4 min Read
March 1, 2012

Social Media for Nonprofit CEOs—How one Executive Director manages it

Over the past year, Sarah and I have been offering workshops to nonprofit CEOS, executive directors, and senior leaders on how they should manage social media for their nonprofits. In these conversations we discuss:

  • The evolving definition of social media and popular channels
  • Thinking about social media as part of a broader communications strategy
  • Understanding who should staff it and how much time it takes
  • Elements of social media guidelines

We end each session with a review of how some nonprofit leaders are using social media. Inevitably, questions about the blurring lines of personal and professional brands quickly rise to the top. To help leaders better understand how they might navigate questions of time and content, I asked one executive director how she does it. What follows are excerpts from a conversation I had with Rinku Sen, executive director of the Applied Research Center (ARC), a racial justice think tank and home for media and activism:

How much time do you spend on social media?

I spend approximately one hour every day. I usually check my pages and profiles some time before 9:30am, after 8:30pm, and at least two other times throughout the day. This time includes publishing updates, sharing content and ideas, and responding to comments. While I scan what’s happening on the primary pages and profiles for ARC, someone else manages those accounts directly. This time is dedicated to my use of Facebook and Twitter.

How is your use of Facebook and Twitter the same and how does it differ?

I use Twitter more professionally and politically. I tried tweeting personal thoughts, but they didn’t get much response. On Facebook, I post updates that range the gamut–from articles in our Colorlines publication and news about our trainings to videos I find poignant and even when I’ve had a great meal. It can sometimes surprise me which posts get more of a reaction (likes, comments, shares), so I like to experiment. I actually reached the limit of having 5,000 friends, so I started a page as a public figure and have been working to move my contacts and conversation there.

I probably post more often on Twitter. Twitter is great for moment-by-moment conversations (like live-tweeting the Oscars), but that frequency can turn people off in Facebook. When I first got started I had my Facebook and Twitter accounts linked, so anytime I posted on one channel it would automatically appear on the other. I soon learned that was annoying to my followers. The language of Twitter (e.g. saying RT or mentioning someone with an @ or putting a # in front of a word) doesn’t translate to Facebook and the length or way you tag on Facebook doesn’t work well within the confines of Twitter.

Your Twitter handle (@RinkuWrites) includes the name of your organization. What was behind your thinking to connect your personal brand to your organization’s brand so closely?

I have worked at the Applied Research Center for over 10 years. There is little I say or do publicly that is not already connected to ARC. I’m careful about what I share online, just as I am with conversations I have in-person. I’ve thought about changing my handle to just @RinkuSen because it is that much shorter and easier to remember, and I might do that. Even so, I’d still focus my tweets around our work to popularize racial justice and note my role as ARC’s executive director in my bio.

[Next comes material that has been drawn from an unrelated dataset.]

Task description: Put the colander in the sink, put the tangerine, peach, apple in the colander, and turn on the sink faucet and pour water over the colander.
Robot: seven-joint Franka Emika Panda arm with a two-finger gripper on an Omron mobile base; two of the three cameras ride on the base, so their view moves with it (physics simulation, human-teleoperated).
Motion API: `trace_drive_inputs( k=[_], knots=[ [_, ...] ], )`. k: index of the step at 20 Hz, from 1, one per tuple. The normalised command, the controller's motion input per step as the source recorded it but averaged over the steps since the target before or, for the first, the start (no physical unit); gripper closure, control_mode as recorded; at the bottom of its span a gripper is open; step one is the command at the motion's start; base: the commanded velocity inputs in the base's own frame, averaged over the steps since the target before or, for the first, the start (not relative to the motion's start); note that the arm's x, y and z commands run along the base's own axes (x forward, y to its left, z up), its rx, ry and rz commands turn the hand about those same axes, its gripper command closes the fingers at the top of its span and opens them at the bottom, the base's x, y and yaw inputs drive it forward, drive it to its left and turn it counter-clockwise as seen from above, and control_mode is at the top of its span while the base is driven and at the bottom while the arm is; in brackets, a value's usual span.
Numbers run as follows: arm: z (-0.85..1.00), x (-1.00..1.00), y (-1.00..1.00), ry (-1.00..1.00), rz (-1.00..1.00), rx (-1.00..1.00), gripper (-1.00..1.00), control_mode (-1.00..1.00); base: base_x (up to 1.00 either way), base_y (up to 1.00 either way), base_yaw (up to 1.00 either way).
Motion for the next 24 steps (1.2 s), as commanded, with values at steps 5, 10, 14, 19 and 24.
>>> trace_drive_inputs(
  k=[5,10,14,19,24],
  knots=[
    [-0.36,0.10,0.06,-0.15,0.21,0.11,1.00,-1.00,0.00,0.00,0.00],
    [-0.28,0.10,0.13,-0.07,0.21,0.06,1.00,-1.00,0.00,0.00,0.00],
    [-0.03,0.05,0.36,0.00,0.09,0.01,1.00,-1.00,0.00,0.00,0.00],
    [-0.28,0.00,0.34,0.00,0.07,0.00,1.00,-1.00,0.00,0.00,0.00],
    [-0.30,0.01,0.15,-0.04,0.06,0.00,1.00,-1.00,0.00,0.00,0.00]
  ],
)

What about LinkedIn and other channels?

I know that LinkedIn is important for professional networking, but I don’t really get a lot out of it. I have my assistant check it periodically for requests and such, and I look at it once or twice a year, but that’s it. I also blog several times/month and learn a lot by seeing which pieces trigger the most conversation.

Do you have any advice for other nonprofit CEOs who are questioning the need or value to spend their own time in social media?

I see social media as part of my job representing the organization and being a thought leader. I don’t see how any executive director of a relatively public nonprofit could avoid it. In the future, I can imagine board of directors’ evaluating their executive director’s use of social media as part of their annual review.

If you are nervous, start with one channel and build your confidence and community. It took me about nine months of writing tweets and status updates until I really felt like I got the hang of it. Along the way, I’ve gotten better by asking my staff for feedback and seeing which tweets or updates get the most responses.